2.1. EGCG Remodels Hfq CTR Amyloid Fibrils

To investigate the possibility that Hfq functional amyloids can be remodeled in vitro, we screened the effect of EGCG on Hfq-CTR fibrils using transmission electron microscopy (TEM, see Section 4.3). In order to allow a statistical analysis on the sample, we used a negative staining procedure and not cryoTEM to reduce the length of acquisition. Note that thioflavin T staining is a widely used method to follow amyloids self-assembly. Nevertheless in the case of Hfq-CTR, thioflavin inhibits fibril formation and cannot be used [41]. As a model we first used the 11 amino acid residues peptide corresponding to the Hfq amyloid region only, referred to as Hfq CTR11 [42] (see sequence in Materials and Methods, Section 4.2). The effect of the EGCG’s potential amyloid interference was tested on preformed CTR11 fibrils (50 mg/mL). Fibrils were incubated in EGCG solutions (from 1 to 5 mM) for 24 h and examined by TEM (Figure 1). In the absence of the compound, the fibrils were abundant (Figure 1a), while incubation with 1 mM EGCG significantly reduced the amount of fibrils and led to formation of diffuse aggregates close to the fibrils (Figure 1b). At higher concentrations only rare fibrils can be observed (Figure 1c,d). This effect was confirmed with the 38 amino acid residues peptide corresponding to the full Hfq-CTR region (Figure 2). The corresponding peptide is referred to as Hfq CTR38 [34] (sequence in Materials and Methods, Section 4.2). TEM analyses did not allow for observing the total disappearance of CTR38 pre-formed fibrils when EGCG was added, in contrast to Hfq CTR11. Nevertheless, we clearly see lower amount of fibrils, which confirms that EGCG also disrupts CTR38 fibrils, even if less efficiently than in the case of CTR11 (Figure 2a,b) Note that spontaneous self-assembly of CTR38 is significantly lower than for CTR11 (weeks vs days) and that CTR38 peptide has been incubated for a few weeks to assure self-assembly before adding EGCG for 24 h [34,43].
Figure 1

Transmission electron microscopy (TEM) visualisation of the effect of epigallocatechin-3-gallate (EGCG) on CTR11 preformed fibrils. (a) CTR11 without EGCG (control); (b) CTR11 with 1 mM EGCG; (c) CTR11 with 2.5 mM EGCG; (d) CTR11 with 5 mM EGCG; (e) EGCG 5 mM (no peptide). The presence of 1 mM EGCG is sufficient to dissociate the fibrils, even if the effect is not complete (incubation time 24 h). At 5 mM only a few fibrils remain on the grid (d). The images are representative of several tens of images that have been collected in each condition. Scale bars, 200 nm.

Figure 2

Transmission electron microscopy (TEM) visualisation of the effect of epigallocatechin-3-gallate (EGCG) on CTR38 fibrils. Upper panel (a,b) pre-assembled fibrils of CTR38 alone; lower panel (c,d): fibrils of CTR38 formed in the presence of DNA. (a) CTR38 (control); (b) CTR38 with 5 mM EGCG; (c) CTR38 + DNA (control); (d): CTR38 + DNA with 5 mM EGCG. Incubation time with EGCG was 24 h. Scale bars, 200 nm.

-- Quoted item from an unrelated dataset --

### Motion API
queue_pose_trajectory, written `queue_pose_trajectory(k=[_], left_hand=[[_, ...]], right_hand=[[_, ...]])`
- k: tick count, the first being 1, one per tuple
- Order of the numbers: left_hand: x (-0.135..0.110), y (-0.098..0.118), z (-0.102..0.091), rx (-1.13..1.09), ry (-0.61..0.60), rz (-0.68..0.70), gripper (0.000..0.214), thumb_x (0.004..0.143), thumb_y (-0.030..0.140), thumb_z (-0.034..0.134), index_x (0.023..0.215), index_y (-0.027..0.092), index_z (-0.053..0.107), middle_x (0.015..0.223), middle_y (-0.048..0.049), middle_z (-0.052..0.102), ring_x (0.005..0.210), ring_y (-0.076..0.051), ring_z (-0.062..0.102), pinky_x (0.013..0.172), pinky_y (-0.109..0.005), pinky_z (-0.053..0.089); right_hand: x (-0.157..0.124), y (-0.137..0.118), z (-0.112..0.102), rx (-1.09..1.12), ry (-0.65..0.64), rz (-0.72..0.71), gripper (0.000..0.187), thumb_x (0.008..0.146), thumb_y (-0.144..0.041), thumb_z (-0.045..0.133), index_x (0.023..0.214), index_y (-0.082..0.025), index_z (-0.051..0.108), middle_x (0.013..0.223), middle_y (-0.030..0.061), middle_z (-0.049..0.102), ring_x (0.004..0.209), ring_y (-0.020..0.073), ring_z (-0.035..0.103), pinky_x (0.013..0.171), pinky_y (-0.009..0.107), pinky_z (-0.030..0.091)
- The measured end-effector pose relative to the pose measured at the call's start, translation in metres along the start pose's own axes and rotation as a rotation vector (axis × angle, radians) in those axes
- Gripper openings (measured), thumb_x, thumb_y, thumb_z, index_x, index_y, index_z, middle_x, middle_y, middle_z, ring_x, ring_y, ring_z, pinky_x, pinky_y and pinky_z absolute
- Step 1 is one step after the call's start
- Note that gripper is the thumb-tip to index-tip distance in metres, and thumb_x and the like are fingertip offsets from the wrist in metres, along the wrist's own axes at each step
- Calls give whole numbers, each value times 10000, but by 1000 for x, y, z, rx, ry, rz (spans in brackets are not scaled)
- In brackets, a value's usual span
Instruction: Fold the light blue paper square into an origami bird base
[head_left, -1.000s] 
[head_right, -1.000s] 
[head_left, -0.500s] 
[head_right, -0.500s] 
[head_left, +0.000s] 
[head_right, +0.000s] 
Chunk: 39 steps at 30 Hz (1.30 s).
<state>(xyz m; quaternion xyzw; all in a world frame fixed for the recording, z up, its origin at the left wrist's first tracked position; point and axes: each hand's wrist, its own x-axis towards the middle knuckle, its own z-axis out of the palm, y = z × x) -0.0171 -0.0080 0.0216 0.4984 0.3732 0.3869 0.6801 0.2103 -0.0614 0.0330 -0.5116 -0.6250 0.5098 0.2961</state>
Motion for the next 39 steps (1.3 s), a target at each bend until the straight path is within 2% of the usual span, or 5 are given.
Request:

To know whether EGCG can inhibit the formation of new fibrils and not only disrupt pre-formed ones, its effect on the conversion of Hfq monomers into amyloid fibrils was also investigated. This analysis was not possible with CTR11, as this peptide forms fibrils within a few hours and EGCG disrupts pre-formed fibrils in the same timeframe. We thus used Hfq CTR38 fibrils, which are more stable, for our analysis. To induce fibrillation of CTR38 within a shorter time (few days) we added DNA, which has been shown to accelerate fibril formation [43]. TEM analyses showed EGCG inhibition of the formation of Hfq CTR38 (Figure 2c,d). This indicates that EGCG does not only disrupt Hfq CTR preformed fibrils, but also inhibits their fibrillation.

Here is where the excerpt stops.